Habitantes
de la
escollera
Ignacio
García Cabrera
He de reconocerlo. Siempre he odiado a los pescadores que
se pasan las horas en el puerto. Son pescadores sin barco. Se sientan
al borde de las escolleras y allí permanecen. Yo me pregunto si ven
cambiar la superficie del mar con los rayos del sol e imaginan paisajes
exóticos con los ojos entrecerrados. Si se olvidan de que están allí
cuando se quedan mirando fijamente. Supongo que muchos no han embarcado
nunca y tienen un trabajo en la obra, en un taller de mecánica o detrás
de una barra. No se me ocurriría hablarles, son como las rocas que paran
el oleaje bruto del levante: siempre están allí. Ya los odiaba cuando
más joven solía correr por esa zona de la ciudad. O cuando en pleno
ajetreo laboral los veía cruzar por el centro con sus cañas al hombro
en dirección al mar. No tienen una edad determinada. Adolescentes, hombres
y viejos, todos me parecen iguales. Siempre que paseo por la escollera
me disgusta verlos. Es inevitable. No me molestan las gaviotas, el olor
a gasolina, el viento húmedo, las familias cargadas de niños... Sin
embargo, los pescadores, con sus gorras de ciclista, sus cubos y sus
gusanos... No se me ocurriría dirigirles la palabra.
Pero en cierta ocasión supe de uno, a través de la declaración
de una detenida que tuve la oportunidad de leer. Una mujer de cuarenta
y nueve años se presentó en comisaría por el asesinato de un hombre,
vecino de su barrio, de cincuenta y cinco. Era soltera. Vivía en una
casa que quedaba muy cerca de la de la víctima. El hombre era casado.
La esposa tenía cuarenta y nueve. Todos se conocían desde la infancia.

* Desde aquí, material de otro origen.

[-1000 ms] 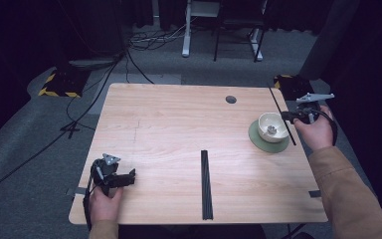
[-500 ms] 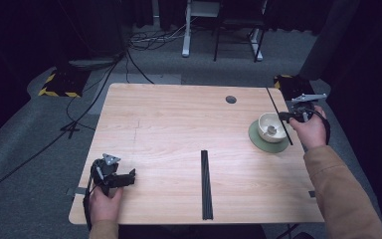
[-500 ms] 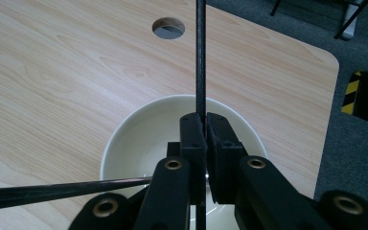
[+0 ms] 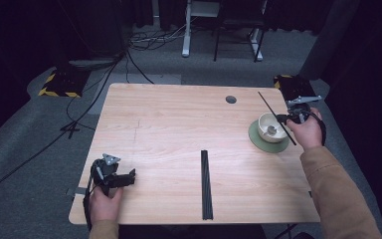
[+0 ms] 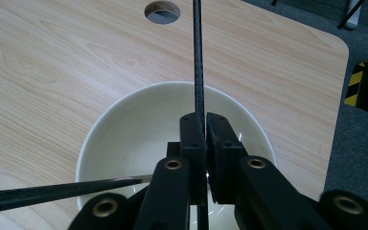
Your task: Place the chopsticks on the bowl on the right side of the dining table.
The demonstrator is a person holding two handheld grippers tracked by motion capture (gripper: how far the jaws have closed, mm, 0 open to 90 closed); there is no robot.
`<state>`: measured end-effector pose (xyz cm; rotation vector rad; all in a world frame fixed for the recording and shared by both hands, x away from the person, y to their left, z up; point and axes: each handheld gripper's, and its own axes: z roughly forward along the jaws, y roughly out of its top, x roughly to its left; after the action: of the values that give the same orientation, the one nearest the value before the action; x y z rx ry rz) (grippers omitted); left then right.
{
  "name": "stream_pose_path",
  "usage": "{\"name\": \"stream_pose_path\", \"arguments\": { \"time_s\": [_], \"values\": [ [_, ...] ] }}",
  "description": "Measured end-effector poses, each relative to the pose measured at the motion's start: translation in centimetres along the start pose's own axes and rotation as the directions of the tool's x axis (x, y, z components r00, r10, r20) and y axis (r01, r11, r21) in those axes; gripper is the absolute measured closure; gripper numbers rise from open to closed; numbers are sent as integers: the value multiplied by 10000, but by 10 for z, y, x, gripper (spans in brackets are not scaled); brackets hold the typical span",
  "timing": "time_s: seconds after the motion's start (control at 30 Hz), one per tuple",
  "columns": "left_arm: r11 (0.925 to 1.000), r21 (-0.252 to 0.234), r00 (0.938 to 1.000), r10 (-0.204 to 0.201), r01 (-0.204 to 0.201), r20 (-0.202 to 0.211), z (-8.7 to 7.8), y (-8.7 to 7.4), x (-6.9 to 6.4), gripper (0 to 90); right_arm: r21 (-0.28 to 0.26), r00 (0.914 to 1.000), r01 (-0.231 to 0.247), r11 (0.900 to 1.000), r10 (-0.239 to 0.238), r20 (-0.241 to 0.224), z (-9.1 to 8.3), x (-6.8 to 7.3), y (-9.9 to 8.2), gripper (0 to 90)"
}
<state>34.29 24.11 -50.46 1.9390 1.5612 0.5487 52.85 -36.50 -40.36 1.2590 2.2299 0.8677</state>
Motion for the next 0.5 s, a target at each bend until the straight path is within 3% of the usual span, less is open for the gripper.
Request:
{"name": "stream_pose_path", "arguments": {
  "time_s": [0.3,0.5],
  "values": [
    [10000,2,10000,6,-6,-2,0,0,0,32,284,10000,16,9996,-15,-60,5,-1,-4,855],
    [10000,6,10000,8,-8,1,0,0,0,32,-19,9994,-321,9995,322,83,3,-2,-6,699]
  ]
}}
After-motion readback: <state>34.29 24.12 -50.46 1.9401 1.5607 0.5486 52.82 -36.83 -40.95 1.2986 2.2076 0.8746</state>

Todos se había criado juntos.
Él se llamaba Julián, como el aeropuerto. Siempre que vengo
a sentarme al final de la escollera, entre pitillo y pitillo, miro cada
avión que despega a lo lejos. Se eleva. Imagino a los que se marchan
a un lugar más interesante sentados en el avión. Los envidio. Nunca
he salido de esta ciudad excepto a cercanos destinos por carretera.
Se llamaba Julián, que me ha venido a la memoria mirando
a un viejo que pesca hoy, día de los inocentes, nuboso, que parece que
va a llover en cuanto caiga más la tarde. La homicida también lo pretendió
en su adolescencia, pero su prima se quedó con él.
Lo que empezó como sin querer se convirtió para el matrimonio
en una norma que regularía el resto de su relación. Cuando Julián volvía
con pescado, había coito. La prima perdedora pudo observar durante años
a través de la ventana la cara de Julián cuando traía el cubo lleno.
Esto la comía de hostilidad por dentro. La alegría que ella sentía cuando
venía sin pesca era indescriptible. La cara de Julián lo decía todo
en cada ocasión. No soportaba aquello. Se había ido dando cuenta poco
a poco, mirando a la esposa y al esposo en ese momento de la vuelta
a casa, cuando a la mujer la había encontrado en el patio el marido
a su llegada. Las caras, las miradas, el cubo. Su certeza se fue haciendo
mayor con el paso del tiempo: si había pescado, había coito. Ya sólo
le bastaba con ver llegar a Julián desde la ventana.
Un día lo fue a buscar a la escollera. Lo empujó por la
espalda, el hombre cayó al mar, se golpeó y se ahogó. Ella se quedó
allí, sorprendida. Asustada, pero contenta. En comisaría lo contó todo
sin interrupciones.
Y allí está ese viejo al que no puedo dejar de mirar ahora.
Sentado impasiblemente junto a su caña. Saqueando el mar. Hijo de puta.
Y siguen saliendo los aviones. Al final me volveré a casa con las ganas
de haberlo empujado, sintiéndome un pez más dentro del cubo, y pensaré
en mi padre, quien un día en que no pescó nada me engendró
en el vientre de mi madre, que aún sigue en la prisión, cerca del aeropuerto.